Though the district court did not explain the reasons for its implicit denial, we "may affirm on any grounds supported by the record." McGruder v. Will , 204 F.3d 220, 222 (5th Cir. 2000).
Butler also sought to raise a Fourth Amendment claim regarding mail tampering. The magistrate judge construed Butler's mail related complaints as a First Amendment claim, and Butler never challenged this interpretation. Butler later discussed various mail tampering claims, in-depth, in his sixth amended complaint, but that complaint referred to First Amendment claims, not Fourth Amendment ones. He also mentioned that Defendants opened a sealed letter in March 2017, which could have been discussed in various amended complaints. Therefore, Butler could have raised his Fourth Amendment claim at an earlier date.

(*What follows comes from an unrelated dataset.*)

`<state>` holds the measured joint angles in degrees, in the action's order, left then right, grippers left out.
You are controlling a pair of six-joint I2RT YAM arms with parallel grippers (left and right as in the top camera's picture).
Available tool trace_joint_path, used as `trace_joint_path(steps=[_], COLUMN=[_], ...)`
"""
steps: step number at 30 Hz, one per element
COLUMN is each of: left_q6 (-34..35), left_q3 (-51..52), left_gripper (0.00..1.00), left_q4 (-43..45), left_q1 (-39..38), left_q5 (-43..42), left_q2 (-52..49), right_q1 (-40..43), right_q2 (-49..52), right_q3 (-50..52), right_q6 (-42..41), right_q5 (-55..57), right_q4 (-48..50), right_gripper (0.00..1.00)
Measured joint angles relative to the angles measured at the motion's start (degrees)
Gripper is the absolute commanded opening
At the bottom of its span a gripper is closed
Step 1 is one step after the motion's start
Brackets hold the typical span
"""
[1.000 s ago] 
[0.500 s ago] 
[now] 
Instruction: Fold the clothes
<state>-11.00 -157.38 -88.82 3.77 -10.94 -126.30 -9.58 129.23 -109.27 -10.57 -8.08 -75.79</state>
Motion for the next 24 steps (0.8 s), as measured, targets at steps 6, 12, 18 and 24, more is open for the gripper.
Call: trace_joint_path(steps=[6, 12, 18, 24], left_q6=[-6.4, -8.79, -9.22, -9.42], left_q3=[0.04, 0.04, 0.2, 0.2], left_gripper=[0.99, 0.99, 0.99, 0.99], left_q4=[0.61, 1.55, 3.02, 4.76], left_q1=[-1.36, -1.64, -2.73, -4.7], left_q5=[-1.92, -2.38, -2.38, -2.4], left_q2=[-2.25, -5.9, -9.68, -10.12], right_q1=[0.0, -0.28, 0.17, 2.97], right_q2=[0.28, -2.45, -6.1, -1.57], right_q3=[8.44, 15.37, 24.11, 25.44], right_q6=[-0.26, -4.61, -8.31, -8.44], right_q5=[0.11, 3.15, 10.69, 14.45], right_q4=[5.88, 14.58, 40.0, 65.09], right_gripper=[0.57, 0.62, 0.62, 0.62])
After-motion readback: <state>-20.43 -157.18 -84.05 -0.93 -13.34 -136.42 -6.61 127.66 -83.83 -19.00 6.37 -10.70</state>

To the extent that Butler sought to identify defendants who participated in retaliatory acts against him, the magistrate judge had already recommended dismissing these claims because they were not cognizable under Bivens. The district court adopted the magistrate judge's conclusion. Thus, any amendment to identify the individuals who retaliated against Butler would have been futile. See Lowrey , 117 F.3d at 245.
Accordingly, the portion of Butler's appeal concerning appointment of counsel is DISMISSED for want of jurisdiction. In all other respects, the judgment of the district court is AFFIRMED.